The page got so famous that big shots like Wal-Mart, Panda Software, Rhapsody, Yahoo!, Cheapflights.com and others advertised on it. The last thousand pixels of ‘The Million Dollar Homepage’ were auctioned on eBay. The ten-day auction ended with a winning bid of $38,100 by ‘MillionDollarWeightLoss.com’. With the page, Tew managed to earn a net income of close to $700,000 after charity.
The downfall
Just like every product reaches the end of Moore’s curve - almost a decade on, ‘The Million Dollar Homepage’ stands as a testimonial to the fragility of internet. Over 20 per cent of the links on the site are now dead.

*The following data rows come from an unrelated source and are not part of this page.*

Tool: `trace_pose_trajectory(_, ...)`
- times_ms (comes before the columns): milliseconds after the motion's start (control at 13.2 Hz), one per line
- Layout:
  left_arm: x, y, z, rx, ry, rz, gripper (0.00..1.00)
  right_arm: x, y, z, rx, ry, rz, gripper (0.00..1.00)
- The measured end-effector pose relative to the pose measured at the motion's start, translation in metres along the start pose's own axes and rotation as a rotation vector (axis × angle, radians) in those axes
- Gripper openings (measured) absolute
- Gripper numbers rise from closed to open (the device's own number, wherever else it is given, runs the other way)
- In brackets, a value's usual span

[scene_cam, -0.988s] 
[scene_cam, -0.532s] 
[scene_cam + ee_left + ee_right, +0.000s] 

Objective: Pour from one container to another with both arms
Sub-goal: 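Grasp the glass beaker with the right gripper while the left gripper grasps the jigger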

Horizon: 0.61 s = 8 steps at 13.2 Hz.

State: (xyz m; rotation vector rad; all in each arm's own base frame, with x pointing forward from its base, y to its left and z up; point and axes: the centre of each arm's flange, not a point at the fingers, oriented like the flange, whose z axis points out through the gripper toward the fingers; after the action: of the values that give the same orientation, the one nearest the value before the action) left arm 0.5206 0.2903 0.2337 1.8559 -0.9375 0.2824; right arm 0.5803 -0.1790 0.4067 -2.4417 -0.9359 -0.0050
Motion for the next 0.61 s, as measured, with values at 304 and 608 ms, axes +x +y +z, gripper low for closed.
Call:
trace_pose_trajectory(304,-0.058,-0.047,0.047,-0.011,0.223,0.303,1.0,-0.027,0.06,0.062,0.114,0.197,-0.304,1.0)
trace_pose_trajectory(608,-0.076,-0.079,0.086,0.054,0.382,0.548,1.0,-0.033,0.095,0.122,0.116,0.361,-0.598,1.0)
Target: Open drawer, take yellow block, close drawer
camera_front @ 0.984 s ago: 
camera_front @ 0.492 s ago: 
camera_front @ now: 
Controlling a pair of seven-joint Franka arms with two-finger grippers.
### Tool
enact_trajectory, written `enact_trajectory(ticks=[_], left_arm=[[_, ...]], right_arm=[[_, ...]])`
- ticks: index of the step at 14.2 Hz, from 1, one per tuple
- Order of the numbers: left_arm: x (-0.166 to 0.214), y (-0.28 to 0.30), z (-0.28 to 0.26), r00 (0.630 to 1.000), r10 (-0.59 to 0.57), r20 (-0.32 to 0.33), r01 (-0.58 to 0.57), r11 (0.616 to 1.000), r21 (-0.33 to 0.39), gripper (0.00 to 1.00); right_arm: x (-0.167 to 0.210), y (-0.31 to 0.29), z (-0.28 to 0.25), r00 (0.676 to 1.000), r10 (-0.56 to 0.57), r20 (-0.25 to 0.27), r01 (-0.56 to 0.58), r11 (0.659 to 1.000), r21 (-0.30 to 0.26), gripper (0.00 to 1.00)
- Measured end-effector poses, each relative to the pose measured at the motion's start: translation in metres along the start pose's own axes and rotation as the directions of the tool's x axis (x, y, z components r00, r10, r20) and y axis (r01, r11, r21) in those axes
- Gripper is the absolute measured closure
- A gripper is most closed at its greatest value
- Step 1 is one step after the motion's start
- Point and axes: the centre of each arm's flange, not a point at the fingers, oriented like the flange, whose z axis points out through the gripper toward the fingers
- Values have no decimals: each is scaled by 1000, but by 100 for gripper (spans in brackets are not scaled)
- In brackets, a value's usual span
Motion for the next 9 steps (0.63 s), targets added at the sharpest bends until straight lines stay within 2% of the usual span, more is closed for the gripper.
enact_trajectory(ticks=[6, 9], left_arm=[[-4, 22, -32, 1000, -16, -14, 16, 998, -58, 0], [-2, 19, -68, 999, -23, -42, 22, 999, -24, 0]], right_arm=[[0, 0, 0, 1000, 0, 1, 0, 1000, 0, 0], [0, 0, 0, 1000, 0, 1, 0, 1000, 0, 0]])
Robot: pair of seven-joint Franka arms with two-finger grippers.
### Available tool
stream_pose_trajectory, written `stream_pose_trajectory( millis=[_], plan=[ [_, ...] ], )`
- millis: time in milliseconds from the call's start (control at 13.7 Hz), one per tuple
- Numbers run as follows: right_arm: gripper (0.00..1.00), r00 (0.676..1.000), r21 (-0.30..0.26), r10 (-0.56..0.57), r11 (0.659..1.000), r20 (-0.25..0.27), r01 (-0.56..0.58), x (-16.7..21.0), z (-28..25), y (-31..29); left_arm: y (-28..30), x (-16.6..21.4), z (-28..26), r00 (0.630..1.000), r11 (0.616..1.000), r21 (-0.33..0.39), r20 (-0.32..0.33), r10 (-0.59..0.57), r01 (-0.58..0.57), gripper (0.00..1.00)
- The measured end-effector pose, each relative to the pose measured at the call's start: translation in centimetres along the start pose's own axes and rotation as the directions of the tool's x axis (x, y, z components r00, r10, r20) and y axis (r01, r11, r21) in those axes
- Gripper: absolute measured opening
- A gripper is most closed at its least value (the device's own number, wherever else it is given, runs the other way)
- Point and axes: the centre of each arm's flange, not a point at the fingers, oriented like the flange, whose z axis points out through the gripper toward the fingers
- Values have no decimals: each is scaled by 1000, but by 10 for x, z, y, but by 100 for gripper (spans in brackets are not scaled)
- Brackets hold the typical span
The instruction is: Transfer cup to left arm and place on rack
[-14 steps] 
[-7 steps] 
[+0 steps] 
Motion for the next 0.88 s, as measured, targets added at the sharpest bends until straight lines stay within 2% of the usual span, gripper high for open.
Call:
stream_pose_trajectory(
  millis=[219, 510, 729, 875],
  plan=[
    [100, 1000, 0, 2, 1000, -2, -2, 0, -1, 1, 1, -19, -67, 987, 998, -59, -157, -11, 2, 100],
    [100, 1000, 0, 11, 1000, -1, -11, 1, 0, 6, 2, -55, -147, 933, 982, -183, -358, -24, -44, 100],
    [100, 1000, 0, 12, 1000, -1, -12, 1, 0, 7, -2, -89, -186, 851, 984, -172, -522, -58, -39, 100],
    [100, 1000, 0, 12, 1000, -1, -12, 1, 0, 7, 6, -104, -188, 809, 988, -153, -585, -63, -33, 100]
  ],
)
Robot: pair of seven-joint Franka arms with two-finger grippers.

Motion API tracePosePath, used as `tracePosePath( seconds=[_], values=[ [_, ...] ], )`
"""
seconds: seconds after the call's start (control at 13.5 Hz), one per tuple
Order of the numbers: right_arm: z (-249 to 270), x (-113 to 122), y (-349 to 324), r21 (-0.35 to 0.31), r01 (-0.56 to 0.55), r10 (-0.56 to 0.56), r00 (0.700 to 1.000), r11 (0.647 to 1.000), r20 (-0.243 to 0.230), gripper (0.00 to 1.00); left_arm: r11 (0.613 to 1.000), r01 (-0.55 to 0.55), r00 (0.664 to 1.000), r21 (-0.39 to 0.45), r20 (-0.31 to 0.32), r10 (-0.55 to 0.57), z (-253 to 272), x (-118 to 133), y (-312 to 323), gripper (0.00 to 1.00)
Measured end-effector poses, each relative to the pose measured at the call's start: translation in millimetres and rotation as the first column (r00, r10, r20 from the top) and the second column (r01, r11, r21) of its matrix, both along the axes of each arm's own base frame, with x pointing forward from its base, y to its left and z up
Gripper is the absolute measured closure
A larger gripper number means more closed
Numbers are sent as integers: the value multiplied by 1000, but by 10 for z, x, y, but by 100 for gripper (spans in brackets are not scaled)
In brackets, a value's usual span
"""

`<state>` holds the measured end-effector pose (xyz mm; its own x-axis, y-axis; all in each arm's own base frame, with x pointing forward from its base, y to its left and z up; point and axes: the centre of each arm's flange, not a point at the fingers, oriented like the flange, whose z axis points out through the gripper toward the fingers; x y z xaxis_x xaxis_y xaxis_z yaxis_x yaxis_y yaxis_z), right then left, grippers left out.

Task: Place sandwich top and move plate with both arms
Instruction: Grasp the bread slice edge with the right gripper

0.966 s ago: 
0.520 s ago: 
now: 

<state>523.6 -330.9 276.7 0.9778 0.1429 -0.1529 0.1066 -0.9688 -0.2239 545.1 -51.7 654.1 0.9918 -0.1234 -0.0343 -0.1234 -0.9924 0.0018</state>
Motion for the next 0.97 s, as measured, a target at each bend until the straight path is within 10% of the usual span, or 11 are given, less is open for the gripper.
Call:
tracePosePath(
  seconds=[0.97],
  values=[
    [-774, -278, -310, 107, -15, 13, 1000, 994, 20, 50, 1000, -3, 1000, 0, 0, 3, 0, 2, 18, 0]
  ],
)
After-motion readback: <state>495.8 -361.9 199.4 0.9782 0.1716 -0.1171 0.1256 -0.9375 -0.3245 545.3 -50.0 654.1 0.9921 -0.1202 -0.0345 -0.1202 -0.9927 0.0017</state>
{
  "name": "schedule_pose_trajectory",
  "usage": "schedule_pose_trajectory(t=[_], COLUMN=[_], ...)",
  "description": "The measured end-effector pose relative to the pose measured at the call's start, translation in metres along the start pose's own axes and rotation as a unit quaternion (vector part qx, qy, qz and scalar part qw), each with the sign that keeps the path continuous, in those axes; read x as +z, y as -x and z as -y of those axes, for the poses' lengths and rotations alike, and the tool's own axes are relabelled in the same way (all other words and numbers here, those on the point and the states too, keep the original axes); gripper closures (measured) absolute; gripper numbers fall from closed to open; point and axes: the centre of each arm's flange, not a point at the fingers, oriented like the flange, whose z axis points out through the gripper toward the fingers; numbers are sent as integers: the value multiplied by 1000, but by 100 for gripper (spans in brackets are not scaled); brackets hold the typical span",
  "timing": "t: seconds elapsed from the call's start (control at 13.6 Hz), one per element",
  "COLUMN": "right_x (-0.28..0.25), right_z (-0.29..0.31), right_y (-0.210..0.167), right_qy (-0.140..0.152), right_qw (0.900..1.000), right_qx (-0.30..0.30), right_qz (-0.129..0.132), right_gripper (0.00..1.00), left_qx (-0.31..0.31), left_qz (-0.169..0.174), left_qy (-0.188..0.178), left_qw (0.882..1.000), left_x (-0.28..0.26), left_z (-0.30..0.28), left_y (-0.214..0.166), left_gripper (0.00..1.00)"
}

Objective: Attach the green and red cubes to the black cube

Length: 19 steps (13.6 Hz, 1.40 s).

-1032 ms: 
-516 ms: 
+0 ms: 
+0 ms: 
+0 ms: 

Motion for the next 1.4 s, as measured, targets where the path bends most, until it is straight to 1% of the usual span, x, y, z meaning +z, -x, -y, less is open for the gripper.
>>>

The rapid pace at which the internet has changed is well illustrated with the current condition of ‘The Million Dollar Homepage’, where 675 of the 3,066 redirect nowhere.
The website “provides an interesting window into the phenomenon of ‘link rot’, or hyperlinks that used to work but now point to dead pages,” writes Yanofsky of Quartz. “Our analysis found that 22 per cent of the Million Dollar Homepage’s pixels now fail to load a webpage when clicked.”
Using an automated testing process, by marking any page which does not load or takes longer than 10 seconds to load, as dead, Yanofsky justifies that the page is dying.
But the link rot is not confined to mere 20 per cent, a lot of links on the homepage which do load, redirect the users to a site very different from the one, which it was in 2005. For instance, ‘homebasedbusinessfreedom.com’ and ‘club-millionaire.com’ redirect to domain residents, companies which buy dead domains, and paste adverts over them. This suggests that the actual proportion of dead links is more than 20 per cent.